*** Records shown ***
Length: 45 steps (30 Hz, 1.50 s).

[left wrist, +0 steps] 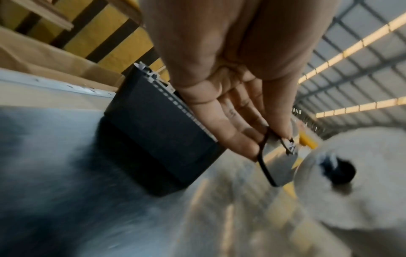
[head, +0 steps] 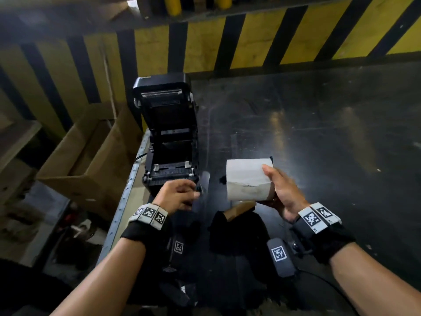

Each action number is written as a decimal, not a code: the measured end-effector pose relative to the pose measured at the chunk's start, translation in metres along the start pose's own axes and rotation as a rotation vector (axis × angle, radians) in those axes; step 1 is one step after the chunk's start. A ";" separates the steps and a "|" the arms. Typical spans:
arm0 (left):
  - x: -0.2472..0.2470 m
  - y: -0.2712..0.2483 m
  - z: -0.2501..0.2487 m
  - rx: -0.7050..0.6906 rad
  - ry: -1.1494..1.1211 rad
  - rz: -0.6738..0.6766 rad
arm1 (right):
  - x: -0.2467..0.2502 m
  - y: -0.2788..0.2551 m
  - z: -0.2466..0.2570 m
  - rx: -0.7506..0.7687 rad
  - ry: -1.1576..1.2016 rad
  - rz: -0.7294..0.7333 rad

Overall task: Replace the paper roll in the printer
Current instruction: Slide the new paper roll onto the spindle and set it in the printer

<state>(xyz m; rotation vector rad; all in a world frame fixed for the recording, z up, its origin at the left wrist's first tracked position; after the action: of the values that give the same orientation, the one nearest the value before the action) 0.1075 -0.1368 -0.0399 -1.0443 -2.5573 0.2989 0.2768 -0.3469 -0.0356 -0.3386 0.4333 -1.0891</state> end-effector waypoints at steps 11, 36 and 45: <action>0.009 0.009 -0.069 -0.101 -0.403 0.149 | -0.062 -0.026 0.028 0.006 0.154 0.066; 0.103 0.005 -0.118 -0.323 -0.156 0.254 | -0.176 -0.090 0.063 0.520 0.081 -0.114; 0.143 0.023 -0.123 -0.457 -0.027 0.231 | -0.229 -0.073 0.073 0.438 -0.077 0.015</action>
<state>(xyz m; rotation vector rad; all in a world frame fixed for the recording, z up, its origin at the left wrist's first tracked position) 0.0777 -0.0123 0.1003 -1.5079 -2.5917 -0.2313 0.1660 -0.1674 0.1008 0.0102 0.1211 -1.1198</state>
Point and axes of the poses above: each hand's wrist, its own y-axis towards the middle knuckle, its own x-axis out of the back of the hand, z = x × y, the point moved 8 cm from there along y, towards the middle knuckle, and after that the axes turned 9 degrees about -z, right-handed, at the moved point
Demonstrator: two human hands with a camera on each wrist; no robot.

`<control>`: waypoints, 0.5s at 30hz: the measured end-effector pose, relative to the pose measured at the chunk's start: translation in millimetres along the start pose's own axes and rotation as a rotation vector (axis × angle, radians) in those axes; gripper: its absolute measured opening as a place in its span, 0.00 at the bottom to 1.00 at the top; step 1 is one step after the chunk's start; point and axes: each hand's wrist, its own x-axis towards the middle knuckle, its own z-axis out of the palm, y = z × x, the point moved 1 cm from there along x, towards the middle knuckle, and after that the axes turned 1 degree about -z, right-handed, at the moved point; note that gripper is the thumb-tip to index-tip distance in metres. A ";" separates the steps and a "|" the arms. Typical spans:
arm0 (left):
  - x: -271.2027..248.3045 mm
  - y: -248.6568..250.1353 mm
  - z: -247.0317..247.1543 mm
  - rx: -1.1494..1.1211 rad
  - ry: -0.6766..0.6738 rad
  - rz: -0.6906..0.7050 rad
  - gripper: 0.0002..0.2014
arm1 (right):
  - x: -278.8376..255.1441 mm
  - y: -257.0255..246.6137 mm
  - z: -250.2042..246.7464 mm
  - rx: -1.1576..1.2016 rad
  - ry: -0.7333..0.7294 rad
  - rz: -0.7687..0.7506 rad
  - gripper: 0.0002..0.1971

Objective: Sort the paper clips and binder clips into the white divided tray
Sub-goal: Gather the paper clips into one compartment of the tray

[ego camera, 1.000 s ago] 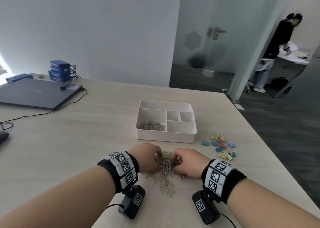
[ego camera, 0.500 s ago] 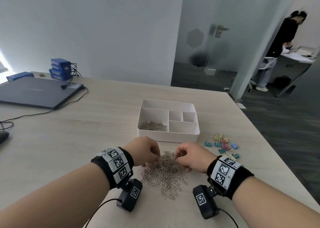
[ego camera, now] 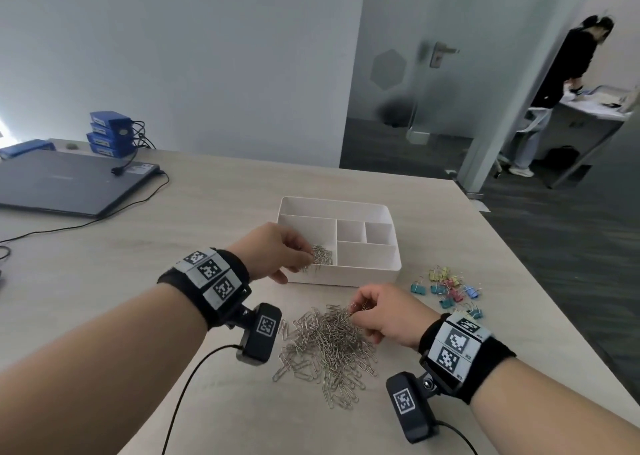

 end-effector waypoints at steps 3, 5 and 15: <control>15.7 10.8 -11.0 0.004 0.088 0.016 0.04 | 0.6 1.4 -0.2 0.030 0.002 0.003 0.02; 26.9 17.0 -15.5 0.009 0.145 0.016 0.03 | 0.6 2.5 -0.1 0.054 0.002 0.003 0.02; 51.8 11.4 -9.8 0.271 0.234 0.022 0.02 | 6.3 1.1 0.8 0.196 0.003 -0.009 0.04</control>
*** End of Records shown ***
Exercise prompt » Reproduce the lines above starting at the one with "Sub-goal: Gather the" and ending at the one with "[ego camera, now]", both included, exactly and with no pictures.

Written answer »
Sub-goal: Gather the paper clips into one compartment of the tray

[ego camera, 1.000 s ago] 
[ego camera, 0.500 s ago] 
[ego camera, now] 

No additional output will be given.